Of all the spicy seasonings in our lineup, Harissa Spice Mix has been with us since the spice shop opened in 2004. Traditionally, it's a spicy chile-based condiment that is a staple in North Africa and throughout the Middle East. It's believed to have originated in the area now known as Tunisia during the Spanish occupation of the region in the mid-to-late 1500s. The name comes from the Arabic verb harasa, meaning "to pound" or "break into pieces." The most basic version of harissa is as simple as crushed chiles, salt, and oil. For a more complex sauce version, try it as a Rose Harissa—a floral derivative built around rose petals that's common across North Africa.

Rose Harissa Paste
Yields 1/2 cup sauce
Cook Time 15 minutes

While Columbus is credited with introducing chiles to Europe, it was the Portuguese who spread them far and wide. Their dominance of trade routes meant chiles traveled with colonialism to Africa and Asia, and few chiles took root as completely as African Bird's Eye chiles, the fiery pepper behind Piri-Piri Seasoning. Bird's Eye chiles adapted to the African climate so well they grew wild. The name piri-piri is believed to come from Swahili for pepper-pepper.

Co-founder Mike Johnston developed our blend of piri-piri spices a few years after opening. The first challenge: African Bird's Eye chiles weren't commercially available. After research, he landed on pequin chiles, which is a variety of Bird's Eye that, while not quite as hot, was the right substitute. The rest came together naturally: paprika, salt, lemon peel, garlic, and oregano. To make it into an infused oil, mix 3 Tbsp of the blend with 1 cup of oil, let it sit for a few days, then brush onto chicken while grilling for a spicy, flavorful piri-piri sauce experience.

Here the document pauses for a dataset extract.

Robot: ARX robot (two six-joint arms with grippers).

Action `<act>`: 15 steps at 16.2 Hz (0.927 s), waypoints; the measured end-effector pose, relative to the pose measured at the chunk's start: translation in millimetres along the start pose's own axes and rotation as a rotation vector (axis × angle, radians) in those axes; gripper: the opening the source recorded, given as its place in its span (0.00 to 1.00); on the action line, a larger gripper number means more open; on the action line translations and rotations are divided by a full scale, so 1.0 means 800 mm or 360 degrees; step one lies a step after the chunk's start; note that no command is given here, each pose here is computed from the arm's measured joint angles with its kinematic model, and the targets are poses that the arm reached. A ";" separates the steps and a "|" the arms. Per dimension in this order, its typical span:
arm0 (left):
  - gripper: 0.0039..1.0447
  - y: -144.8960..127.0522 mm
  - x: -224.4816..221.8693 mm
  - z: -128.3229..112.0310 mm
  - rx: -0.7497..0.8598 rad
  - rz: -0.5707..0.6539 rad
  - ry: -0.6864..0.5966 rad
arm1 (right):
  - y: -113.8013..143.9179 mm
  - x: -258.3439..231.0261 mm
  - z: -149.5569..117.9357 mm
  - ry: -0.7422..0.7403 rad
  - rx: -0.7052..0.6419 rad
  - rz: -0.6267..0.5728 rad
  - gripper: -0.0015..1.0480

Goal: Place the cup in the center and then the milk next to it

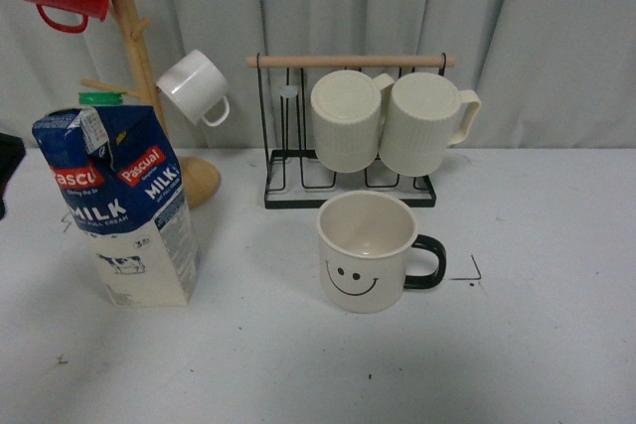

Buffalo sauce has permeated American food culture over the past 50-plus years like few homegrown flavors have. It can be found on nearly every bar menu, and it's largely responsible for an entire category of specialized wing restaurants. Recreating that tangy, zippy experience in a dry spice blend was a long pursuit for our co-founder Mike Johnston. For years, the flavors just couldn't provide that essential tangy zip. That is, until a dry sriracha chile powder blend ended up on his desk, which lead to the creation of Buffalo Wing Seasoning. It delivers the full experience: that specific combination of vinegary heat, without requiring a bottle of hot sauce.

Hot Wing Chile Glaze
Yields 1 cup
Prep Time 5 minutes
Cook Time 12 minutes

Aji amarillo chiles are the defining chile of Peruvian cooking. They're a bright, fruity yellow pepper whose character reads as citrusy and tropical rather than hot. It brings warmth, but the flavor leads. Our Peruvian Chile Lime Seasoning builds on that base with makrut lime leaves, Mexican oregano, cumin, paprika, annatto, and cilantro: the full Peruvian flavor profile in a single blend, built around a chile that's more about vibrancy than burn. Use it on chicken, seafood, ceviche, empanadas, or anywhere you'd reach for a chile lime seasoning. This one just goes further on flavor than the category usually does.

And finally, our seasoning blend of Black Garlic Salt contains Korean chile (gochugaru) in its ingredient list, which is yet another example of how deeply chiles are woven into regional traditions. Gochugaru is the medium-heat, fruity-smoky dried chile at the heart of Korean cooking, from kimchi to tteokbokki. In this black garlic seasoning, it contributes an earthy, slightly smoky depth. Worth knowing if you're tracing chile heat across the pantry or cooking for someone with a sensitivity.